WHAT THE EXERCISE ASKS: Only a number is expected in reply: the count of lines below where the word "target" occurs.

----

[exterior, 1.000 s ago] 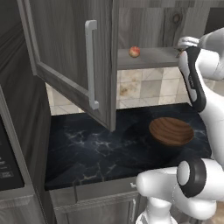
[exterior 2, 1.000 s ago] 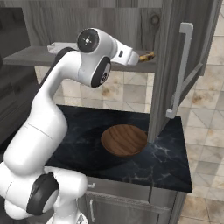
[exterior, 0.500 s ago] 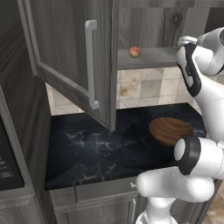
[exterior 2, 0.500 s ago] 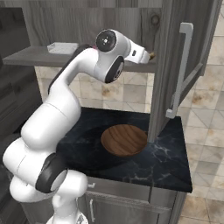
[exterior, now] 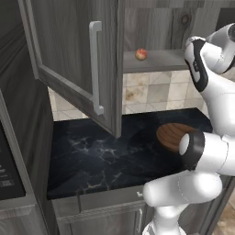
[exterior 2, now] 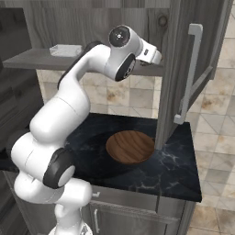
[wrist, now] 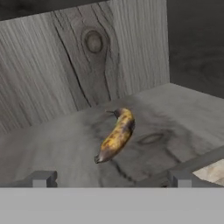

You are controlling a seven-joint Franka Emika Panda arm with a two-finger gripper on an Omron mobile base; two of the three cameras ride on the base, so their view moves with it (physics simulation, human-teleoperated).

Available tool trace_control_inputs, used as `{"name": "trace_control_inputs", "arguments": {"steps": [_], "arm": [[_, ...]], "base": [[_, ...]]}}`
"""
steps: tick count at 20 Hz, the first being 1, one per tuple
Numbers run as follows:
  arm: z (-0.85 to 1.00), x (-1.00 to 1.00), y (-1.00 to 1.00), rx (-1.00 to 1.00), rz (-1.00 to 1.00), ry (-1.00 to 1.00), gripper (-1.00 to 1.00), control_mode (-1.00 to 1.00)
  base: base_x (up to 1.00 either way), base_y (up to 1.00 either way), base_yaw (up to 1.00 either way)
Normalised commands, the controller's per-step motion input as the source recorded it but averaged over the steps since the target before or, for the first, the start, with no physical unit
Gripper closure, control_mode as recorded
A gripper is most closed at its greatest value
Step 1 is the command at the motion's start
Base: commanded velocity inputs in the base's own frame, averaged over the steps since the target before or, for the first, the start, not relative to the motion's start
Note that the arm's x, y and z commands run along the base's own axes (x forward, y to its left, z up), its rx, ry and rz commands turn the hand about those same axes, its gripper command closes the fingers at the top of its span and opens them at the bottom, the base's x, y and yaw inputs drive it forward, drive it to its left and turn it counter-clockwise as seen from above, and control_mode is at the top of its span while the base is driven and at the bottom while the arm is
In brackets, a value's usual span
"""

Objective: Open the cabinet. Pick the peach and banana from the cabinet and place them into the bowl. Then close the cabinet.

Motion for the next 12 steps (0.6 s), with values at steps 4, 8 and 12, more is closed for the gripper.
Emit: {"name": "trace_control_inputs", "arguments": {"steps": [4,8,12], "arm": [[-0.14,0.05,0.0,0.0,0.0,0.04,-1.0,-1.0],[-0.14,0.17,0.0,0.0,0.0,0.01,-1.0,-1.0],[-0.13,0.26,0.0,0.0,0.0,0.0,-1.0,-1.0]], "base": [[0.0,0.0,0.0],[0.0,0.0,0.0],[0.0,0.0,0.0]]}}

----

ANSWER TO THE PROBLEM: 2